● **TASK DETAILS**
Among the lines below, list those containing the string "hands".

Records excerpted from a collection:

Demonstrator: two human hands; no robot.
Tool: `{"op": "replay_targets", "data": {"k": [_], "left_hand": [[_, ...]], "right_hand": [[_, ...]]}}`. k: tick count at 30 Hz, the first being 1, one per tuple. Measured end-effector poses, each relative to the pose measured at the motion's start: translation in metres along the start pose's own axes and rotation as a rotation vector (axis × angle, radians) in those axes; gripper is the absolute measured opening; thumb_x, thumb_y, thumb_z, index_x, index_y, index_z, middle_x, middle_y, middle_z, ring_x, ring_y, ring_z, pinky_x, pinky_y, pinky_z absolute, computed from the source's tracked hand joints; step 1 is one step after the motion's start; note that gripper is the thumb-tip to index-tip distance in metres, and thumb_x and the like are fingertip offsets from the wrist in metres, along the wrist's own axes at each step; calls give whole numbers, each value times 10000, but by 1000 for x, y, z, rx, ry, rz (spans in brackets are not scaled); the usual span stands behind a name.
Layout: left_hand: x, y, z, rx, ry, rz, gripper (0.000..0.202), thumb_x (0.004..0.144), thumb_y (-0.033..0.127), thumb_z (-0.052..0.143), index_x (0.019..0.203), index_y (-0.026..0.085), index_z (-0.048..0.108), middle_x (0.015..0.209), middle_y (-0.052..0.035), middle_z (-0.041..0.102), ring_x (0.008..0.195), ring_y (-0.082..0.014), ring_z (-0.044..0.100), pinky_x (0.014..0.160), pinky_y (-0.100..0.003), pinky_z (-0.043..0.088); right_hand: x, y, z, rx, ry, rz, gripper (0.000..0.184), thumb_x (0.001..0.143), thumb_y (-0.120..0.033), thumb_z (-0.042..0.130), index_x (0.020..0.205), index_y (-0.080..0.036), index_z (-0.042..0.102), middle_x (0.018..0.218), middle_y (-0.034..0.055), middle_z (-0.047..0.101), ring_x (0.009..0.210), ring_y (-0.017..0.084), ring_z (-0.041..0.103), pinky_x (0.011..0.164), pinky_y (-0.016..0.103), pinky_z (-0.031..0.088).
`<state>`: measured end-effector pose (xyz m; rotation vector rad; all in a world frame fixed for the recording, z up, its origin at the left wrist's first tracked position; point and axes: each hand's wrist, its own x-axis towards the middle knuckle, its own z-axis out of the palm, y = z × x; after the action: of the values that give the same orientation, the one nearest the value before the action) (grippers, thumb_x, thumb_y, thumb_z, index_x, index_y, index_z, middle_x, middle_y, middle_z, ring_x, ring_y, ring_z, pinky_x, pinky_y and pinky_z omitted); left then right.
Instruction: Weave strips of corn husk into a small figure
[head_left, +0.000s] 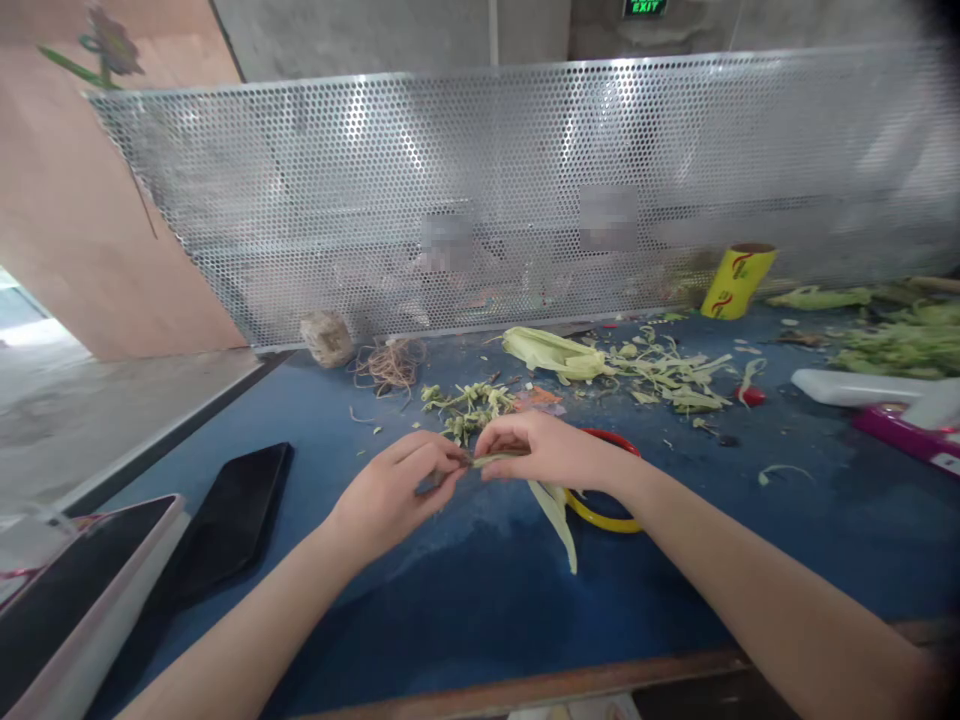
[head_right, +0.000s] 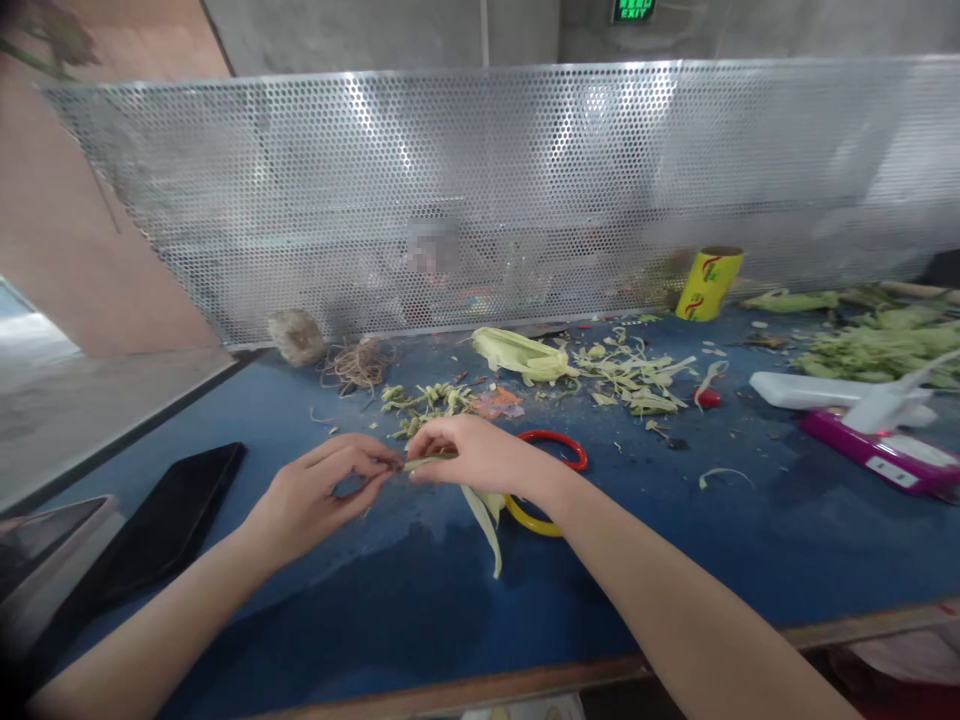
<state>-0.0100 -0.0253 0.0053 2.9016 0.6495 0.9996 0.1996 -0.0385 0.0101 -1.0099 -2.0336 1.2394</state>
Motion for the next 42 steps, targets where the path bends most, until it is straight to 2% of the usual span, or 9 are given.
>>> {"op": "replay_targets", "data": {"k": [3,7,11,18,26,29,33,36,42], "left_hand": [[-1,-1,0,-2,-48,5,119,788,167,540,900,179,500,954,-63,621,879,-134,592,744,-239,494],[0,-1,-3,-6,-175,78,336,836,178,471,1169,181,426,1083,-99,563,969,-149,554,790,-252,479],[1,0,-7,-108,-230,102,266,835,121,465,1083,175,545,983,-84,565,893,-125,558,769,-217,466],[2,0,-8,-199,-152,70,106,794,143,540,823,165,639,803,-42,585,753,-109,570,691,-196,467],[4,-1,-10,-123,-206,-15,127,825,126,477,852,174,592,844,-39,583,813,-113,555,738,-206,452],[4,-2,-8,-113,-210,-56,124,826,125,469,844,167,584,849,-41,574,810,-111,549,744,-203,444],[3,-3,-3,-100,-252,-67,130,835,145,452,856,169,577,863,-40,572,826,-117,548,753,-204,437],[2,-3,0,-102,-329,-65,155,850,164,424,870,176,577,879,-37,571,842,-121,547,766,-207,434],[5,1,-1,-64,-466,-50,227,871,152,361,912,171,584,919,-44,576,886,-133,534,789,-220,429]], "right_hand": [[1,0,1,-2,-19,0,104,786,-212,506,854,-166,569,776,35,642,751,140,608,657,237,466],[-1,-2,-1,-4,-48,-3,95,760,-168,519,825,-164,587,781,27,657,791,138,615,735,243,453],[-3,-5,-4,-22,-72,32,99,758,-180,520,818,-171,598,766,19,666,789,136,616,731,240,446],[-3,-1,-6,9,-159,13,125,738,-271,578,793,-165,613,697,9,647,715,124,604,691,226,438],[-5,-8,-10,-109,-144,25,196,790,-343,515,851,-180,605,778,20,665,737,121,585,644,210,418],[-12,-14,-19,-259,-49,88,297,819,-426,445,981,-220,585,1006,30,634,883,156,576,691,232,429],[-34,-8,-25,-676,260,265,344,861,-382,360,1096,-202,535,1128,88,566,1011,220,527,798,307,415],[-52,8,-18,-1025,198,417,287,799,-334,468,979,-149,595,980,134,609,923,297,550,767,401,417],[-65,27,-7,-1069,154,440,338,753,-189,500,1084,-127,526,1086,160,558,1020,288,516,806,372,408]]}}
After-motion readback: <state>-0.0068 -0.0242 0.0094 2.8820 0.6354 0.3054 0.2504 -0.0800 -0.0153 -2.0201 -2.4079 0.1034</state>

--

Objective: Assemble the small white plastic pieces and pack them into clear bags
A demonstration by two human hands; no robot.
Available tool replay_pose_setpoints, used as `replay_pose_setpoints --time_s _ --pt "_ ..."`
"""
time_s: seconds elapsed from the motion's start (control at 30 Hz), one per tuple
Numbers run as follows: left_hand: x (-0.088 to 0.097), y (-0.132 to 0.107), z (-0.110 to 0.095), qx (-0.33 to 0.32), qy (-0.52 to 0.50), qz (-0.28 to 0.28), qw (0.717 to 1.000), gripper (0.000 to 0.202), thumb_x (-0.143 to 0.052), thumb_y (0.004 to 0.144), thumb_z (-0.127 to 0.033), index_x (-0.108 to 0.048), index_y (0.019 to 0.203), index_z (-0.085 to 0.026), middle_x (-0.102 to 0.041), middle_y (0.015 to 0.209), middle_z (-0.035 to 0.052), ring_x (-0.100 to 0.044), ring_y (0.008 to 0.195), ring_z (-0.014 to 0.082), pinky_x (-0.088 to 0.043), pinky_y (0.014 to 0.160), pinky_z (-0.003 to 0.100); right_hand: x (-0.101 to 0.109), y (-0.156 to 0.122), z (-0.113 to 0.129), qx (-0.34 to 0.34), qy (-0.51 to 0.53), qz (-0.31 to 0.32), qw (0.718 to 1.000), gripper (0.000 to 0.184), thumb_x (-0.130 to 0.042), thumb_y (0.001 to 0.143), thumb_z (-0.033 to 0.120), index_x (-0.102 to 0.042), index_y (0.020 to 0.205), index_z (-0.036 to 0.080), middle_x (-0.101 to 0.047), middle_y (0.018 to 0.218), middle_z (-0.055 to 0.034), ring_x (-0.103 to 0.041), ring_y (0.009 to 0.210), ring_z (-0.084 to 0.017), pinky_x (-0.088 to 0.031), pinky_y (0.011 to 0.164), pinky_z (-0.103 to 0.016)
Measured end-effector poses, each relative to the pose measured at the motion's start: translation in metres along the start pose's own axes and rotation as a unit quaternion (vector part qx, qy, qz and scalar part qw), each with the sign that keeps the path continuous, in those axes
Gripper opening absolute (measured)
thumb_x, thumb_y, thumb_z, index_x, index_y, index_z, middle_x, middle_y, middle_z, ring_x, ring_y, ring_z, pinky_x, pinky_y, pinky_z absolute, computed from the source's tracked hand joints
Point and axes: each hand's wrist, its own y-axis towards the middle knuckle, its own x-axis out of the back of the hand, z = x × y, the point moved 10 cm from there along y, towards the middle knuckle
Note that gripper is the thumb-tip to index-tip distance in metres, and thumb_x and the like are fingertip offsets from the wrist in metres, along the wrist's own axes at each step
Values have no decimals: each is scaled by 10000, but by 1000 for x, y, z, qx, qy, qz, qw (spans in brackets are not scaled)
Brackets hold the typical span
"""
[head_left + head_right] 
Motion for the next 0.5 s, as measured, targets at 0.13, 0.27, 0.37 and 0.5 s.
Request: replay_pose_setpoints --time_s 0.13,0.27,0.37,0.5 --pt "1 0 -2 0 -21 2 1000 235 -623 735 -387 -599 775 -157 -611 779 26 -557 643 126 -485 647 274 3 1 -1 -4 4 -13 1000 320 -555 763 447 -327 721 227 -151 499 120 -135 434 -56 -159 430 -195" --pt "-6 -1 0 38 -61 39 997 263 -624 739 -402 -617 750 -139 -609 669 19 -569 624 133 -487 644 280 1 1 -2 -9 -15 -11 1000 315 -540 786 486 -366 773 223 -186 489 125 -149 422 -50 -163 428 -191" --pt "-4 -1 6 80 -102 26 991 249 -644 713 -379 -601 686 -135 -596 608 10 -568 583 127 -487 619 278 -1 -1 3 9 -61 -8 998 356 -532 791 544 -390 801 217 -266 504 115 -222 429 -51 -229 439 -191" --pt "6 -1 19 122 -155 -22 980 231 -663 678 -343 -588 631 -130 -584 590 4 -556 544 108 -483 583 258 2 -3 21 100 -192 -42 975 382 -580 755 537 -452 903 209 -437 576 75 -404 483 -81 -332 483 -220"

● **WRITTEN REPLY**
Demonstrator: two human hands; no robot.
A demonstration by two human hands; no robot.

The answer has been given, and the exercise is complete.